Segmented filamentous bacteria (SFB) were the population found to be not only most protective but also associated with the highest testosterone levels in male mice.  It appeared to elevate mouse androgen concentrations to a threshold necessary for autoimmunity protection.  Can poor gut flora knock out your T?  Also interestingly, the commercial VSL #3 frequently used therapeutically for IBS, Crohn's and other GI disorders was found (again, remember, in mice) to be associated with lower T.  That was an odd finding as VSL #3 is high in Lactobacillus and other strains typically associated with balanced flora.

SFB and Autoimmunity
Photo Credit: Ivanov, Littman 2010

We know already that gut dysbiosis and anything excessively taxing raises cortisol which can sap and suck the steroids out testosterone (for males) and progesterones (for females), if chronic and enduring.  When this dysregulation occurs, inflammatory estrogens are favored over metabolism of anti-inflammatory estrogen moieties. Estrogen has a role as a stress signal across both plant and animal kingdoms. Some of our best antioxidants (EGCG, curcumin, genistein, resveratrol) are weak phytoestrogens synthesized by plants in response to stressors.  In every chronic disease -- prostate cancer, breast cancer, hypertension, heart disease (TACT), osteoporosis, PCOS, infertility, autoimmunity -- endogenous inflammatory hydroxyestrogens and/or xenoestrogens/metallo-estrogens are either elevated or outweigh the beneficial the estrogens (2-OHE1, etc).

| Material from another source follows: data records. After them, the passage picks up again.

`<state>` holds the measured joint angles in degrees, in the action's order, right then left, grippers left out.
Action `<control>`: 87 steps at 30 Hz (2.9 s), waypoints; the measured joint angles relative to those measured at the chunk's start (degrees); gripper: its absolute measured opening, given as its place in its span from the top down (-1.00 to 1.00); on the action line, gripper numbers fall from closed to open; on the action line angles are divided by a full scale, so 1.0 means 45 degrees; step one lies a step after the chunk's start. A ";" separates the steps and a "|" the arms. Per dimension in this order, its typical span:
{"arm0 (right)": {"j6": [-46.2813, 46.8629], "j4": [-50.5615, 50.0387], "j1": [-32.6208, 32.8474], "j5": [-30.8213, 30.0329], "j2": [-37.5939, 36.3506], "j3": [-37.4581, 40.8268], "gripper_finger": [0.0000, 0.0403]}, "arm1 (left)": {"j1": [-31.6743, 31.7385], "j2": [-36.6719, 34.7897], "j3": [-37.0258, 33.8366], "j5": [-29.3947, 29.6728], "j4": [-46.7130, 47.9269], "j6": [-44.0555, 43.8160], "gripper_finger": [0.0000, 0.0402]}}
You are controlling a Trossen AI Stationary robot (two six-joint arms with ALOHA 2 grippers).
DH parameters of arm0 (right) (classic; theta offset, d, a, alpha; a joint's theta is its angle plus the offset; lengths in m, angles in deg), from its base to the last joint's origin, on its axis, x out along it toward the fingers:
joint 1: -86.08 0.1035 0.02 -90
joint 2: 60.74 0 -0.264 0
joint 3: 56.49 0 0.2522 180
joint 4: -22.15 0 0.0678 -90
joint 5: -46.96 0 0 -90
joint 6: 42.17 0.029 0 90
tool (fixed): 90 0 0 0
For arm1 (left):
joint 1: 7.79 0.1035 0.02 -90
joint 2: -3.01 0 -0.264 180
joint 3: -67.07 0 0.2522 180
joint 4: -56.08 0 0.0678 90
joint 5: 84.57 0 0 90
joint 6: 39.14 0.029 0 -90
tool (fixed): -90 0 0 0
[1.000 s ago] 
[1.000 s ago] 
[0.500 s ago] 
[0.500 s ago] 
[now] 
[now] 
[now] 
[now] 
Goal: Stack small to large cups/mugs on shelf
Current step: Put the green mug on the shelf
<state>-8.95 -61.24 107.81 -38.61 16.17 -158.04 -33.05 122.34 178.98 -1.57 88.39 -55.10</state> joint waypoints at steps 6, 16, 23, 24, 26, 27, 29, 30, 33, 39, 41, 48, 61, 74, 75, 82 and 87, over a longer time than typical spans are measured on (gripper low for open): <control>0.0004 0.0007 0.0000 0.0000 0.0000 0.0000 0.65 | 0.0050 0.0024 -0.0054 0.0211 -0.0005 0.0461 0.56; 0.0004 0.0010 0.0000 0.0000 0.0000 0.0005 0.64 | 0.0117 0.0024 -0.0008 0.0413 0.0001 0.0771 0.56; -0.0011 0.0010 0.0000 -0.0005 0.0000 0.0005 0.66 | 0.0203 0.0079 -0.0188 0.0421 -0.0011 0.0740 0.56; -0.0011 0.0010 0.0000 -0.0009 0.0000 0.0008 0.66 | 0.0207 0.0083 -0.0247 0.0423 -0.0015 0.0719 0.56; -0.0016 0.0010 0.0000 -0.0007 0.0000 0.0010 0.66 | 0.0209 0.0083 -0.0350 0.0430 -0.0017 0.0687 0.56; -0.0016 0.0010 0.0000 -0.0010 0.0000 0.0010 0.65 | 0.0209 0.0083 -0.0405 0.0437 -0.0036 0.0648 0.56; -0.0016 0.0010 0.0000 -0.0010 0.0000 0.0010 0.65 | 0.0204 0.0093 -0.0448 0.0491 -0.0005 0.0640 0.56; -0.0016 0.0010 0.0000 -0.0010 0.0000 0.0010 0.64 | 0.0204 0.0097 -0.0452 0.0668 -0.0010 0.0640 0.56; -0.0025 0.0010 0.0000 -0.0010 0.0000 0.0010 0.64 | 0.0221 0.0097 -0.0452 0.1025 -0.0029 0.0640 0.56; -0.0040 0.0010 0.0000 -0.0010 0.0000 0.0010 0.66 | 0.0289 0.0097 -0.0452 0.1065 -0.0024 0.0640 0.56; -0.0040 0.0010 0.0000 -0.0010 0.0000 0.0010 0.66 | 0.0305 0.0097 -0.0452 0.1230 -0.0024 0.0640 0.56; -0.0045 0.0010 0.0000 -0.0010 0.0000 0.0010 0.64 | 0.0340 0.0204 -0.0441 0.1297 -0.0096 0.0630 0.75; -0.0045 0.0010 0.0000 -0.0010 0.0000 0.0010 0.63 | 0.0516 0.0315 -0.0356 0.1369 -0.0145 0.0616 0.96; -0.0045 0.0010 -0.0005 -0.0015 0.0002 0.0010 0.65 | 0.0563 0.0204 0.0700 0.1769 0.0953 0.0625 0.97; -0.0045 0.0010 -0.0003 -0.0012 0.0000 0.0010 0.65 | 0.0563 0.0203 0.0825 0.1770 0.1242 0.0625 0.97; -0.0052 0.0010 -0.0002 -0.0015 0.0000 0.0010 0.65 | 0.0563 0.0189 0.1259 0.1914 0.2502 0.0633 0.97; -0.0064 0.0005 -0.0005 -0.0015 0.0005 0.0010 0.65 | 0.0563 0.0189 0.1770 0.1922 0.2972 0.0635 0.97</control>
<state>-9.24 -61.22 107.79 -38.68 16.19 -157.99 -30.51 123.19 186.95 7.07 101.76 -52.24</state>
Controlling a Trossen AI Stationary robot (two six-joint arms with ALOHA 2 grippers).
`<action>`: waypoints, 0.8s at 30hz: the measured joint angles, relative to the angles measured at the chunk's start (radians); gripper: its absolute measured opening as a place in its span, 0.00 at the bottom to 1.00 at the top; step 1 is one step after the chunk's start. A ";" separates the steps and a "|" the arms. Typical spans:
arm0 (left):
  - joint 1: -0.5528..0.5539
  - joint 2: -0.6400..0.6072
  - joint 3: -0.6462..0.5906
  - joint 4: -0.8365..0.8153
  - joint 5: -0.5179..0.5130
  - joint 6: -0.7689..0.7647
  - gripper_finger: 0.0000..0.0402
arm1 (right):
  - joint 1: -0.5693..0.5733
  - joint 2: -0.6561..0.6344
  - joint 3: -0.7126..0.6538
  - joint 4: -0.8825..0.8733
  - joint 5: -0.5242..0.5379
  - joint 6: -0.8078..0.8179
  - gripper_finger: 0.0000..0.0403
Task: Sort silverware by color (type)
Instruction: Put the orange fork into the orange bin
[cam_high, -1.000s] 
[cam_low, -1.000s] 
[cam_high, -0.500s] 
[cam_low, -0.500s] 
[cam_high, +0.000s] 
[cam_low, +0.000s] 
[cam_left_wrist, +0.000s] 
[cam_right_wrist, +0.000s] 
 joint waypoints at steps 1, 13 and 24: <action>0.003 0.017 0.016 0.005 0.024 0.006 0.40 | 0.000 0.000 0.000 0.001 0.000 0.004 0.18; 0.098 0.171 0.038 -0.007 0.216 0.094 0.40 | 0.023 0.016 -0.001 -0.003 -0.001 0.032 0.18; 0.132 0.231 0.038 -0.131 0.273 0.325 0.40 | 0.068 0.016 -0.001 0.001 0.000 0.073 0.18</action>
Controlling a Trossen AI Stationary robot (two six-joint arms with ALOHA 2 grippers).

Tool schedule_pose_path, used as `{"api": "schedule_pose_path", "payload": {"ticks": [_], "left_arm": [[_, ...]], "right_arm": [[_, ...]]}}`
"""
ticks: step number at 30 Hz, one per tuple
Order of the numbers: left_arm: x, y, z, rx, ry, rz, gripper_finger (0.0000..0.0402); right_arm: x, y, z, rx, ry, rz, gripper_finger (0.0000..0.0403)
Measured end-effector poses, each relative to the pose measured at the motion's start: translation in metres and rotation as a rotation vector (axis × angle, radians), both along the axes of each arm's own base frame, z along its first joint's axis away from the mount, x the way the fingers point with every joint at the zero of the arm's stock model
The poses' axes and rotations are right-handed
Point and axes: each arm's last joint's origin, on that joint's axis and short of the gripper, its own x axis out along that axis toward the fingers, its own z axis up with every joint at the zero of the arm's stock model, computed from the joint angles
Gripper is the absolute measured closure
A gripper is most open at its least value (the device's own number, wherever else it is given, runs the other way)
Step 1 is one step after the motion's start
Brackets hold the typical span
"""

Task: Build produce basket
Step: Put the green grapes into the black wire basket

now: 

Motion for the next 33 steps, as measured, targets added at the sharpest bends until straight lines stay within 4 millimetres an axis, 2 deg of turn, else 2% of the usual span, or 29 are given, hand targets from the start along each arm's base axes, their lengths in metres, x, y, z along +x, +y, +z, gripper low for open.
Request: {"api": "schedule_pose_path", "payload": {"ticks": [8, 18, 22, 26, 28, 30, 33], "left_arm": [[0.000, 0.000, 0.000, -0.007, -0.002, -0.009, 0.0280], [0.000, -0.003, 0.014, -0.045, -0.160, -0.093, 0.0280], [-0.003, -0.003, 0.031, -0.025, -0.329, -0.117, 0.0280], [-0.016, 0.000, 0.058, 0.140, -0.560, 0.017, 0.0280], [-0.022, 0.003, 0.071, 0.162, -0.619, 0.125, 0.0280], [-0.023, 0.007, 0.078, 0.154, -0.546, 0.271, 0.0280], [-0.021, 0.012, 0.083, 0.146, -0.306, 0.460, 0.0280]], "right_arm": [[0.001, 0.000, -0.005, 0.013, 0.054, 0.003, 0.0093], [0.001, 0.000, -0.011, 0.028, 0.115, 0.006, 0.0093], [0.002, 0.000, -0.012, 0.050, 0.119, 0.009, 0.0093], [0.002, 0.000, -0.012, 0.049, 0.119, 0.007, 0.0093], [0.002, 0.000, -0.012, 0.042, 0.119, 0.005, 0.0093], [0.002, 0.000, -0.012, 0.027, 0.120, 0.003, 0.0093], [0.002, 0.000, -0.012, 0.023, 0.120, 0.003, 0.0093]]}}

Intimate Crosstalk Between SFB
With Intestinal Cells
(photo credit: Nature)

Heretofore virtually undiscovered in humans (only insects and many mammals), earlier this year 2013, Yin et al in Hangzhou, China characterized one of the earliest human commensal SFB. Via 16S rRNA-specific PCR detection, the intestinal contents of 251 humans, 92 mice and 72 chickens were analyzed. The researchers state "The results showed SFB colonization to be age-dependent in humans, with the majority of individuals colonized within the first 2 years of life, but this colonization disappeared by the age of 3 years... In summary, our results showed that SFB display host specificity, and SFB colonization, which occurs early in human life, declines in an age-dependent manner." Formerly known as 'Candidatus Arthromitis' , like 80-90% or more of our intestinal microbiota, they are unculturable anaerobic bacteria.  SFB hail from the Firmicutes phylum (Order: Clostridia). Like many of the good gut flora they appear to play instructive roles in stimulating proper TH17 and Treg responses in for immune fitness. We need some Firmicutes -- not a ton as it is overdistributed in nearly every obesity microbiota analysis compared with Bacteroides (or it can be too low and eclipsed by Bacteroides) -- but an adequate and sufficient amount it seems and the right kind appear good. Might there be a spectrum of good v. bad Firmicutes like all things? Can 'kraut and other fermented veggies help add the good anaerobic micro critters?  I hope so.

One analysis using pyrosequencing techniques to quantify and identify the microbial composition of traditional Korean fermented kochujang which is a ubiquitious condiment made of of red pepper, glutinous rice, salt, soybean and the naturally occurring microanimalia (e.g. dirt organisms). Of the 223 species discovered, 93.1% were Firmicutes, including Bacillus subtilis, a strain known to digest gluten and casein (as also found in traditional sourdough and other fermented foods). YUM! Gochujang is the hot pepper paste for bibimbap.  Modern, post-industrial gochujang actually is tainted by high amounts of gluten/wheat as a filler, flavor, preservative and 'spice' unfortunately.  FYI, for the real stuff, find a Korean market and look in the refridgerated area.

1 comment:

Unknown said...

A few times I've fermented a big green cabbage and a small red one, and it comes out a beautiful bright fuchsia. I likened the juice to a salty fruit punch (but less sweet and more sour).
Time- and hand-saving tip: If you mix in the salt and then let it sit for 12-24 hours, it becomes much easier to squeeze.